From the entries below, copy out all lines holding "element".

*** Input data

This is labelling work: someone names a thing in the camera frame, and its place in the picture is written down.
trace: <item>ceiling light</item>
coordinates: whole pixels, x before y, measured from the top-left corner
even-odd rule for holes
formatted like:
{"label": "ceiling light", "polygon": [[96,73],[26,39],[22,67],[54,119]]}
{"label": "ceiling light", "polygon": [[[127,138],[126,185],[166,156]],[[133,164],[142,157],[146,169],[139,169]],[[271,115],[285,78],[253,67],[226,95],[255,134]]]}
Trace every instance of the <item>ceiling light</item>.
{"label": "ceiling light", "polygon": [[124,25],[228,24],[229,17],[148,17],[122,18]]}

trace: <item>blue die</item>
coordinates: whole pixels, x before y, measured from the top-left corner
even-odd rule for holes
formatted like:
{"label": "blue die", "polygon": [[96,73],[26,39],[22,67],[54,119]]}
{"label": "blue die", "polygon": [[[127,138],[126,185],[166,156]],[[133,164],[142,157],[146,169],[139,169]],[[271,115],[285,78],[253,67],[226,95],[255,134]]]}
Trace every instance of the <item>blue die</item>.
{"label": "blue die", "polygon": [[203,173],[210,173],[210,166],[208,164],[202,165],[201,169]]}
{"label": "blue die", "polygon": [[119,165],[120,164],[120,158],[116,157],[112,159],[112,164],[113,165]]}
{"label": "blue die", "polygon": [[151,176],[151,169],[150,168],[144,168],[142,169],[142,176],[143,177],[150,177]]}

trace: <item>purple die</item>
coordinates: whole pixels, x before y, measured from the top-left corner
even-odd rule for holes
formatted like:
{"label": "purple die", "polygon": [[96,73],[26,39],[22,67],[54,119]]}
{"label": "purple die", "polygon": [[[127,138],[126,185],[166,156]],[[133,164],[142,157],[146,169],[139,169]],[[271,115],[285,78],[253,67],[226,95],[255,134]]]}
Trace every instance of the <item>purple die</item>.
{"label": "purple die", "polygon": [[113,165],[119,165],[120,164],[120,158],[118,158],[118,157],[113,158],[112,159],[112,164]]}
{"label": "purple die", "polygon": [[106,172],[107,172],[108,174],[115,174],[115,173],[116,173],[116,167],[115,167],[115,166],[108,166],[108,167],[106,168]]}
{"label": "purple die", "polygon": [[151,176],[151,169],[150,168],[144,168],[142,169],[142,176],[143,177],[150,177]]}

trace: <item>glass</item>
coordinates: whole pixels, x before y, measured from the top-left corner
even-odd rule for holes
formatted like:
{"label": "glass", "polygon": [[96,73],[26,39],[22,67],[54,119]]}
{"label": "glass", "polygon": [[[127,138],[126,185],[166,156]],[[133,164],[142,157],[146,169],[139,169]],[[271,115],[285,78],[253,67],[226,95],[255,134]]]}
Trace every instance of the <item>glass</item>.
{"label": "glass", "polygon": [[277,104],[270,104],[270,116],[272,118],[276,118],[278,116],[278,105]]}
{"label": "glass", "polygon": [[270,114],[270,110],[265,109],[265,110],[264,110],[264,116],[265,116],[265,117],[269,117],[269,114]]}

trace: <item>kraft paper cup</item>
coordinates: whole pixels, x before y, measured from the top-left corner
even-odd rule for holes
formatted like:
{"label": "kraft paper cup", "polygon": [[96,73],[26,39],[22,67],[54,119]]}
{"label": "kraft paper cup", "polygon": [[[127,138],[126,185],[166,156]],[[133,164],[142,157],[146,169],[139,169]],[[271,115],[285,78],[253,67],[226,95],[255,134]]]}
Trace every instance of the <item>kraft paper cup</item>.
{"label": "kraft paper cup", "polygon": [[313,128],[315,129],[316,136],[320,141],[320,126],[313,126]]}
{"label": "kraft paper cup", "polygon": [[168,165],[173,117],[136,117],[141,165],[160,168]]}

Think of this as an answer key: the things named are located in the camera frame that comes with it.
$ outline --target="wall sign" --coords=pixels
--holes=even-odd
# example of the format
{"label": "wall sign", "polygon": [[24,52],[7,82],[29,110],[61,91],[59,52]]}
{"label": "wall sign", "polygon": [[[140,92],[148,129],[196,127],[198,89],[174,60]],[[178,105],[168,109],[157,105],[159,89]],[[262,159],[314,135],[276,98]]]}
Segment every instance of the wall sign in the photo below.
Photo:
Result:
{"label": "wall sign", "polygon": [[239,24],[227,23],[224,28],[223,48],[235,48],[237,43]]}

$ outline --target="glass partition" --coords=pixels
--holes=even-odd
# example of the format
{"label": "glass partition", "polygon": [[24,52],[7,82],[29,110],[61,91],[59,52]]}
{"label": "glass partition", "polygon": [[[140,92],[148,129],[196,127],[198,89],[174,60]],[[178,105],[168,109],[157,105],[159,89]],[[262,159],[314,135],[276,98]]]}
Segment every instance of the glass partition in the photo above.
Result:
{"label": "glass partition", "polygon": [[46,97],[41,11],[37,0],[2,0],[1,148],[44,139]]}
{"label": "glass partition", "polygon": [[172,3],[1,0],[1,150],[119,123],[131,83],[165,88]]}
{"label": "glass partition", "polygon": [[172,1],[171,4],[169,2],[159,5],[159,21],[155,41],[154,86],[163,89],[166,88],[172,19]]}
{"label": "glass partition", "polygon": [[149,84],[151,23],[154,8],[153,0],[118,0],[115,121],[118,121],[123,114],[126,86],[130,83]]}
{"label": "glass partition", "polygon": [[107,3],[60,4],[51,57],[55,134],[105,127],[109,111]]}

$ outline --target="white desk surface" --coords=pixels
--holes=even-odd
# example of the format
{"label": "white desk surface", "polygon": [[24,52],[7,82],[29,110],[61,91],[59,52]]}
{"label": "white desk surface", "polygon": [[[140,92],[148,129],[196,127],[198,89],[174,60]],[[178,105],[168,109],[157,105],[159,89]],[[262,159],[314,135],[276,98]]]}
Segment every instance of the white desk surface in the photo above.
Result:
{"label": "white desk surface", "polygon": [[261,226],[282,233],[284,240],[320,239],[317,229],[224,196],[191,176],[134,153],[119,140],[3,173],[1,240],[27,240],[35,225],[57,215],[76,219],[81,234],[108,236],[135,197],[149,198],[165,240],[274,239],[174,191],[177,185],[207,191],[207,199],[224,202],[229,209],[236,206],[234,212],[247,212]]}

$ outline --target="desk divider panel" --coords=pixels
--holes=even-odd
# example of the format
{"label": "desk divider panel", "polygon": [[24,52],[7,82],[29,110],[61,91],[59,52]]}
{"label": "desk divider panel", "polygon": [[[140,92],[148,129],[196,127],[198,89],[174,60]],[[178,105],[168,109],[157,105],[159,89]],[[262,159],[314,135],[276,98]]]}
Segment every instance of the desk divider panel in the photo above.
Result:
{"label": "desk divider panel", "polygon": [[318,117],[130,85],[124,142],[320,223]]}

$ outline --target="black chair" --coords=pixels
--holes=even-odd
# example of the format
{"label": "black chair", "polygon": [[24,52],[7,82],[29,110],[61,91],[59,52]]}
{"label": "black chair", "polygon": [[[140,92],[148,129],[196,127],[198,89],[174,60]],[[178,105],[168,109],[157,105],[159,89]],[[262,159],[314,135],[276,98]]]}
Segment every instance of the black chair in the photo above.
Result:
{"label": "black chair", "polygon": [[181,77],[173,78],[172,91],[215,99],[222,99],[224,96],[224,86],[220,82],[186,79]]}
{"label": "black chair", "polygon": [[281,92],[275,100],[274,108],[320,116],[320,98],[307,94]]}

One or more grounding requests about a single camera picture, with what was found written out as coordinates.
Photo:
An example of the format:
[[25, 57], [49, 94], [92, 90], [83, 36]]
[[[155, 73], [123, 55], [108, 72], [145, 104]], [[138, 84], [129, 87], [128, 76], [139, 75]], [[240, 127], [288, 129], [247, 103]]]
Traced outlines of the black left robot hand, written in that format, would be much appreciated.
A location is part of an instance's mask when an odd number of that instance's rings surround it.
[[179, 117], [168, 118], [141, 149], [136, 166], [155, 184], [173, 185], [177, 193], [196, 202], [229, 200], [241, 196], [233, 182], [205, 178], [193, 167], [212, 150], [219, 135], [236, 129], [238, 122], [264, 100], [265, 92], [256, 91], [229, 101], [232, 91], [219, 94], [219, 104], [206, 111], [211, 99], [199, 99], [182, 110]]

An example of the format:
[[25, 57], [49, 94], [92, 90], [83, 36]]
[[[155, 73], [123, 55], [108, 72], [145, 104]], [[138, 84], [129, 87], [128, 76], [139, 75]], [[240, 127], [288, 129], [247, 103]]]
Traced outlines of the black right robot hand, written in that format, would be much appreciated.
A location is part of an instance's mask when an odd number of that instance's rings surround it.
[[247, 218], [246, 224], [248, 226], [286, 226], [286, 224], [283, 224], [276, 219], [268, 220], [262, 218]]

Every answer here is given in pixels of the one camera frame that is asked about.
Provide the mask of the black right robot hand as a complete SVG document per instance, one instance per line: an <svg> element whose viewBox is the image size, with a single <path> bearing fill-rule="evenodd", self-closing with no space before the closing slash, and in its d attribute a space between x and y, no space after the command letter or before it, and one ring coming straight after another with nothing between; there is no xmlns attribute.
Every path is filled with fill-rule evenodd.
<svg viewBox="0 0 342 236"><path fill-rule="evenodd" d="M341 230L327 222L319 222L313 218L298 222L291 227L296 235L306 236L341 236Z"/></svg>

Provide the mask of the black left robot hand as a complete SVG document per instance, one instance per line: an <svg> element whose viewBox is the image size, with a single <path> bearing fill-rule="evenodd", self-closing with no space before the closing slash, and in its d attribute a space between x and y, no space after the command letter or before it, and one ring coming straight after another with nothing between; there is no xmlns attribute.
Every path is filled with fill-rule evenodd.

******

Solution for this exercise =>
Provide the mask of the black right robot hand as a complete SVG document per instance, one instance per line: an <svg> element whose viewBox is the image size, with a single <path> bearing fill-rule="evenodd", self-closing with no space before the closing slash, and in its d attribute a space between x and y, no space after the command letter or before it, and one ring coming straight after another with nothing between; there is no xmlns attribute.
Provide the mask of the black left robot hand as a complete SVG document per instance, one instance per line: an <svg> element whose viewBox is the image size, with a single <path> bearing fill-rule="evenodd", self-closing with no space before the closing slash, and in its d attribute a space between x and y, no space after the command letter or before it, and one ring coming straight after another with nothing between; there is no xmlns attribute.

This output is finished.